Background The majority of cases of both lung cancer and COPD are attributable to cigarette smoking. Some consider COPD to be an independent risk factor for lung cancer, even after accounting for smoking, with estimates of increased risk up to 9-fold in previous studies. We undertook a large case-control study using prospectively collected data which allowed us to quantify this association in the UK population, whilst carefully controlling for smoking and the impact of timing of diagnoses.

Methods We used The Health Improvement Network, a UK general practise database, to identify incident cases of lung cancer and controls matched on age, sex and the practise with which they were registered. Using conditional logistic regression, we assessed the effects of timing of first diagnoses of COPD, pneumonia and asthma on the odds of lung cancer, adjusting for smoking habit and socioeconomic status.

Results Of 11,888 incident cases of lung cancer, 23% had a prior diagnosis of COPD compared with only 6% of the 37,605 controls. The odds of lung cancer in patients who had COPD diagnosed within 6 months of their cancer diagnosis were eleven-fold those of patients without COPD. However, when restricted to earlier COPD diagnoses, with adjustment for smoking, the effect markedly diminished (for COPD diagnoses >10 years before lung cancer diagnosis OR 2.18, 95% CI 1.87–2.54). The pattern was similar for pneumonia (see table). There was some diagnostic overlap between asthma and COPD but analyses which accounted for this produced similar results.

Abstract S93 Table 1

Odds ratios for lung cancer (N=49493, 11,888 cases and 37,605 controls)

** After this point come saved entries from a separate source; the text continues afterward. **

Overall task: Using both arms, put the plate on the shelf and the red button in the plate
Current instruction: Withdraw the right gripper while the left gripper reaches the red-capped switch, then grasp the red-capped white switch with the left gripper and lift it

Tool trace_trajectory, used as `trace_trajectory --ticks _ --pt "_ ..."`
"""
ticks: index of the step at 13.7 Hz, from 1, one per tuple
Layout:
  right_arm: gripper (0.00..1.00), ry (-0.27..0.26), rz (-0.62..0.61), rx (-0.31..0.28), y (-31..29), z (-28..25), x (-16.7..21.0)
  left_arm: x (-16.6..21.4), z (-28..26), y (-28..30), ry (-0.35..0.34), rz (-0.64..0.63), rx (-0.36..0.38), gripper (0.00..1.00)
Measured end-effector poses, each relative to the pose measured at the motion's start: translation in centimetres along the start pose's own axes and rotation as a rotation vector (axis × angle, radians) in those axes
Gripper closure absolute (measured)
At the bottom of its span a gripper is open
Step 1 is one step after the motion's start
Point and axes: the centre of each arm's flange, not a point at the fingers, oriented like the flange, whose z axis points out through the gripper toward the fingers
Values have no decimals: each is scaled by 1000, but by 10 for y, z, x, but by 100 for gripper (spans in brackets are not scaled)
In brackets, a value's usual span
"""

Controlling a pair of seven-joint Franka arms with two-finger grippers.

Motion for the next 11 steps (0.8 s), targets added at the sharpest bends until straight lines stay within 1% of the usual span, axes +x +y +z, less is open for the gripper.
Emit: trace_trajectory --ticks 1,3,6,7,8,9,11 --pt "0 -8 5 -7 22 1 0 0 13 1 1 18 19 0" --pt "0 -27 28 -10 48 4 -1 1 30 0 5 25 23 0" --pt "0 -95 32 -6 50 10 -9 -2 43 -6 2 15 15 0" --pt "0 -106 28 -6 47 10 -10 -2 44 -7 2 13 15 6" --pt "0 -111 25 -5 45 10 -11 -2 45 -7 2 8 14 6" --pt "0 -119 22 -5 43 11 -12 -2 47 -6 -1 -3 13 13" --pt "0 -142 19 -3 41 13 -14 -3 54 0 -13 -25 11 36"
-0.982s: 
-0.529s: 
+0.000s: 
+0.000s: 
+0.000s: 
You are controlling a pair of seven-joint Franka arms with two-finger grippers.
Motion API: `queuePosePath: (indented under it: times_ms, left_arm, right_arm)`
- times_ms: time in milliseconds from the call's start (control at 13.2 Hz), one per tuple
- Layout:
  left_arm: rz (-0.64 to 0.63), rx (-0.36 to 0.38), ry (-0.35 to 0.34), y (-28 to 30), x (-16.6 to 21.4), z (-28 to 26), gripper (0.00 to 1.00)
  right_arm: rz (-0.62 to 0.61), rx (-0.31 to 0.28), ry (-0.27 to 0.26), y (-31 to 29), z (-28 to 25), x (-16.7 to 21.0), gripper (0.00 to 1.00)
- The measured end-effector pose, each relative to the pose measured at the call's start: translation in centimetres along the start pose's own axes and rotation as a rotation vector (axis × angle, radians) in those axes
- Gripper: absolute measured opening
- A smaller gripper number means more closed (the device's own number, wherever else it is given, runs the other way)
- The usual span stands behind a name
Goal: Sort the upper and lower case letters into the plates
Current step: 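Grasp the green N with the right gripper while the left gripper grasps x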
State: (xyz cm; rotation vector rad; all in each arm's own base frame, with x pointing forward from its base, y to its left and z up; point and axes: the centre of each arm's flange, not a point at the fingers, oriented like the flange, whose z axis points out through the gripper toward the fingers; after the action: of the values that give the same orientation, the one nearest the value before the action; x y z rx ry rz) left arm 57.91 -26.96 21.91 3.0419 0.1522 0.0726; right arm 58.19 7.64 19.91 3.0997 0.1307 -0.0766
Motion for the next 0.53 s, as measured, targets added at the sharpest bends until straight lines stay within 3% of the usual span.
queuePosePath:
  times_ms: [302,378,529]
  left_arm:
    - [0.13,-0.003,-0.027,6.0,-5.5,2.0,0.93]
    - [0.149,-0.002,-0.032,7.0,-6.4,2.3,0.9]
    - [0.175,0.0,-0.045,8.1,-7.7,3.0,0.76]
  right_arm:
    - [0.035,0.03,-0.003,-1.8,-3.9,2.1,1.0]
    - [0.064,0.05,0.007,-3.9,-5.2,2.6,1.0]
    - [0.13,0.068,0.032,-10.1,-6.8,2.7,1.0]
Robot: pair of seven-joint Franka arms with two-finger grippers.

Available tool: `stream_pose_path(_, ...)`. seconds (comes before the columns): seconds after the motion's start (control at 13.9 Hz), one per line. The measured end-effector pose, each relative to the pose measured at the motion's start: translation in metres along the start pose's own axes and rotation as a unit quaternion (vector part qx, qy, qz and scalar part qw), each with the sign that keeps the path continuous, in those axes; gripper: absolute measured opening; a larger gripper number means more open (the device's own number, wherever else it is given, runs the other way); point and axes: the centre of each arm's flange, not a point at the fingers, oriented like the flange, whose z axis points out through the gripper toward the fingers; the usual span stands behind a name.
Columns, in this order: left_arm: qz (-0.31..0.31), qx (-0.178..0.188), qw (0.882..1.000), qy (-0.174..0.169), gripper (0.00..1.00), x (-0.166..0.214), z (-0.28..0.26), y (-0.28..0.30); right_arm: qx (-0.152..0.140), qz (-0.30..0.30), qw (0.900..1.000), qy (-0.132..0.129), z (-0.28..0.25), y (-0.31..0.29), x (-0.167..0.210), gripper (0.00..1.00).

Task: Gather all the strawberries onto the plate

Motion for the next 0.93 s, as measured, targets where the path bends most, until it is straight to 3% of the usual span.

Conclusion The association between COPD and lung cancer is largely explained by smoking habit, strongly dependent on the timing of COPD diagnosis and not specific to COPD. There is, however, an extremely strong unadjusted relationship of both COPD and pneumonia with lung cancer in the 6 months immediately prior to lung cancer diagnosis. This is useful in a clinical context highlighting the need to consider a diagnosis of lung cancer when making new diagnoses of COPD or pneumonia, and supporting the current NICE recommendation that all patients should have a chest radiograph looking for evidence of lung cancer at the time of COPD diagnosis.